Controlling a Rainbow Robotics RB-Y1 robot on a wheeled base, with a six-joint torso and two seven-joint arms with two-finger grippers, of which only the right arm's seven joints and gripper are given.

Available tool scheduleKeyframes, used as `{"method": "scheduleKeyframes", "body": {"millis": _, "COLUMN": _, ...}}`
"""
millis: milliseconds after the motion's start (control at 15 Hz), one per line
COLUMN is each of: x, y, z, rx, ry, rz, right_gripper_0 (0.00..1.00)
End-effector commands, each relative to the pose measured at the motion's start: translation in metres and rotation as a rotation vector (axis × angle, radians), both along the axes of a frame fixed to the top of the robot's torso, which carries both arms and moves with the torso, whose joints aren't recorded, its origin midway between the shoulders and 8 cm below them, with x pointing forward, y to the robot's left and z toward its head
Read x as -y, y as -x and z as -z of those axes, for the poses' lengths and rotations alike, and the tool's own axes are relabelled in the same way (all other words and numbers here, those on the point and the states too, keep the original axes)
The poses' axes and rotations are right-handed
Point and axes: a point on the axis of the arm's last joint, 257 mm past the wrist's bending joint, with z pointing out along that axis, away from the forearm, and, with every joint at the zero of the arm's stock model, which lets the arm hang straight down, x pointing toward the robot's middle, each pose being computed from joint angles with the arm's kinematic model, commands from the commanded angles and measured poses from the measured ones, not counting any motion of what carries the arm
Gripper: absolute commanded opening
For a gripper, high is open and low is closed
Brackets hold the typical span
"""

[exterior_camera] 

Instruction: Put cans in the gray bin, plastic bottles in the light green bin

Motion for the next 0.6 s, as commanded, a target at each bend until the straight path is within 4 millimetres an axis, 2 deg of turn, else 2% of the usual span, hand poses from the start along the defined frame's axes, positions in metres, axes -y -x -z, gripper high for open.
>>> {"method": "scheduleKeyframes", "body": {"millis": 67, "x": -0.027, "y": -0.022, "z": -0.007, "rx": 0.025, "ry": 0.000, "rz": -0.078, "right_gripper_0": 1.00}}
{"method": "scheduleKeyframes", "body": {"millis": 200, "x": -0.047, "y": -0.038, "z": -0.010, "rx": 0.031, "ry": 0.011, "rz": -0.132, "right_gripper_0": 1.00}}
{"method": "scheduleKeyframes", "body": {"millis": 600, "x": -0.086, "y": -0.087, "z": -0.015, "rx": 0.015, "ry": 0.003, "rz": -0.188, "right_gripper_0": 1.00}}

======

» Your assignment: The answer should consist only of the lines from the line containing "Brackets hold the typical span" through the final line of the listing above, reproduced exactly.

» Written answer:
Brackets hold the typical span
"""

[exterior_camera] 

Instruction: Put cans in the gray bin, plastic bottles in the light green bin

Motion for the next 0.6 s, as commanded, a target at each bend until the straight path is within 4 millimetres an axis, 2 deg of turn, else 2% of the usual span, hand poses from the start along the defined frame's axes, positions in metres, axes -y -x -z, gripper high for open.
>>> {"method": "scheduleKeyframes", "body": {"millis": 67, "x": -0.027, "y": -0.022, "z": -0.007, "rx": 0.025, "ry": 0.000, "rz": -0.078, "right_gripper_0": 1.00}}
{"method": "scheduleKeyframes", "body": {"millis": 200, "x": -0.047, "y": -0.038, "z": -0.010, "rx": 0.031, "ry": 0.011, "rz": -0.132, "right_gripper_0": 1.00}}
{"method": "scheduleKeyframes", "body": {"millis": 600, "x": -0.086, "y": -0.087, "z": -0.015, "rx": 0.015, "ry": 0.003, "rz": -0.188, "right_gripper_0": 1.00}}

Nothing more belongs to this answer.